About this exercise:
Show all lines from the listing below that contain "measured".

Source material:
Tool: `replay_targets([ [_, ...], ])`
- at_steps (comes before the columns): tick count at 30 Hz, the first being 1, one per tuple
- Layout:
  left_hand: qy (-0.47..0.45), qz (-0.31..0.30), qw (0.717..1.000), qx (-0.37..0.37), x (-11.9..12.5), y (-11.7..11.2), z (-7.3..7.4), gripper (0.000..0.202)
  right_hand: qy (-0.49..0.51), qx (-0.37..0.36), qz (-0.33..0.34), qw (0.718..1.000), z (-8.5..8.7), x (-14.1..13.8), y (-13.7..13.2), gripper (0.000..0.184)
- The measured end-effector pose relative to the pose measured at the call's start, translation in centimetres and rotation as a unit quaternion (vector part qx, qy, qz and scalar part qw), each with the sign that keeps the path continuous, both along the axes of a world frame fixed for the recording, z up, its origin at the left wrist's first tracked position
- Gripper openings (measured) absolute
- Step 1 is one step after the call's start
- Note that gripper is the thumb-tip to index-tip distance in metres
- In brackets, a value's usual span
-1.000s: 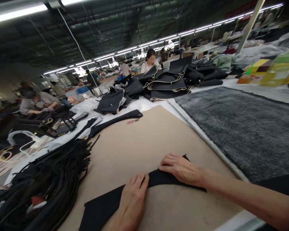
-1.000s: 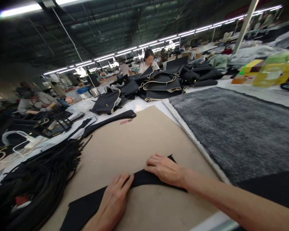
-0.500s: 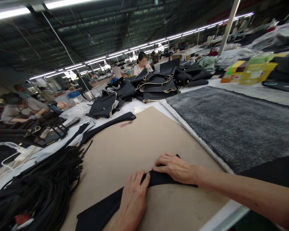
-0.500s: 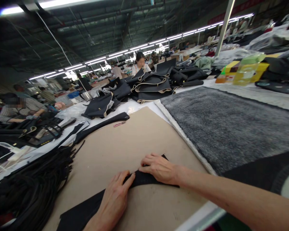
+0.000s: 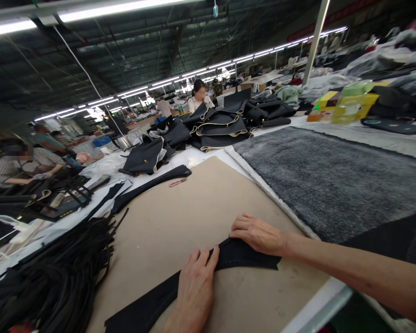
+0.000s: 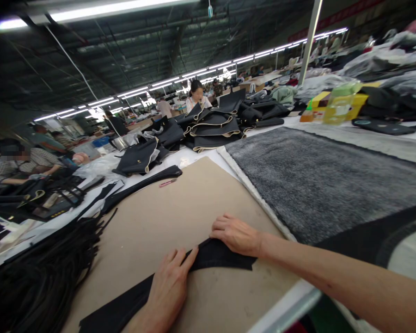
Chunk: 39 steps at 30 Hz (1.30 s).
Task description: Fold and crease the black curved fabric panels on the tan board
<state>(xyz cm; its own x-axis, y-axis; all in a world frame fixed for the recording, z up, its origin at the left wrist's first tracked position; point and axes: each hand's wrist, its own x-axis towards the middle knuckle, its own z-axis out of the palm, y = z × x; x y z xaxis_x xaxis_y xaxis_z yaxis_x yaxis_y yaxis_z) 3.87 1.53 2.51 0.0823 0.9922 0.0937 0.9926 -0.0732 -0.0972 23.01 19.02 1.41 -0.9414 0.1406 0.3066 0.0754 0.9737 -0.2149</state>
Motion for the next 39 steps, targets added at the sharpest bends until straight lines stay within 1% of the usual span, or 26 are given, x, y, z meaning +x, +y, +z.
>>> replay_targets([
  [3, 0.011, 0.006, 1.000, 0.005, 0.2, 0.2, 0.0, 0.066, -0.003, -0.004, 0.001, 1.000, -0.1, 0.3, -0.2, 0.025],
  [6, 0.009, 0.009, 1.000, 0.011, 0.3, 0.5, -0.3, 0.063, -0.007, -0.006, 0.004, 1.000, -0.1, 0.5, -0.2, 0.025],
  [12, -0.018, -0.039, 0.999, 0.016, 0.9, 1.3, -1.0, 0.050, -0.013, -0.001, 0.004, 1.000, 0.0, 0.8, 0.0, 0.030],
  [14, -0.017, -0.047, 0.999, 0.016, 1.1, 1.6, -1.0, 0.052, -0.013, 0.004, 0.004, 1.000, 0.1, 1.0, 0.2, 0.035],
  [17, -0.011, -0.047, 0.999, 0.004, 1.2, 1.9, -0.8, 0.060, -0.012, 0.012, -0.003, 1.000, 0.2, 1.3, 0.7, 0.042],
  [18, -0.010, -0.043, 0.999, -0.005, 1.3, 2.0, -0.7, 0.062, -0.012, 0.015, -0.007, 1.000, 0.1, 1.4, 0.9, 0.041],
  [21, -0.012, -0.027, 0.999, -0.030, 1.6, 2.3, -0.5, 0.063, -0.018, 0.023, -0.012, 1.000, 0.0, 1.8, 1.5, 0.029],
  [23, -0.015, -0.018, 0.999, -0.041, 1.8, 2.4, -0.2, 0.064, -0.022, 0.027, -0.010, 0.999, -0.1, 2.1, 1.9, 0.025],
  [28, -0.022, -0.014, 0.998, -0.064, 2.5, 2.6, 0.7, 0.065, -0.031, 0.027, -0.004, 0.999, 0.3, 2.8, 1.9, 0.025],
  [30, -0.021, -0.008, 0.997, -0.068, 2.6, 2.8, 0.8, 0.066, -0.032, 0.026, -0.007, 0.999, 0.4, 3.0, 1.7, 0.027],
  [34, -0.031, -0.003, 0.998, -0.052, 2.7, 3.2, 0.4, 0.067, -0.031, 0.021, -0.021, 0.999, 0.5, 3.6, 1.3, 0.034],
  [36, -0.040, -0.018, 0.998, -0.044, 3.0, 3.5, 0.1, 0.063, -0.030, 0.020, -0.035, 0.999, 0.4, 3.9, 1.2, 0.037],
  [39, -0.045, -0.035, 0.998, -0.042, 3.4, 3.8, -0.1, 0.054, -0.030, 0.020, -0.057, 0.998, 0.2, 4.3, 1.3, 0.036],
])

Your response:
- The measured end-effector pose relative to the pose measured at the call's start, translation in centimetres and rotation as a unit quaternion (vector part qx, qy, qz and scalar part qw), each with the sign that keeps the path continuous, both along the axes of a world frame fixed for the recording, z up, its origin at the left wrist's first tracked position
- Gripper openings (measured) absolute

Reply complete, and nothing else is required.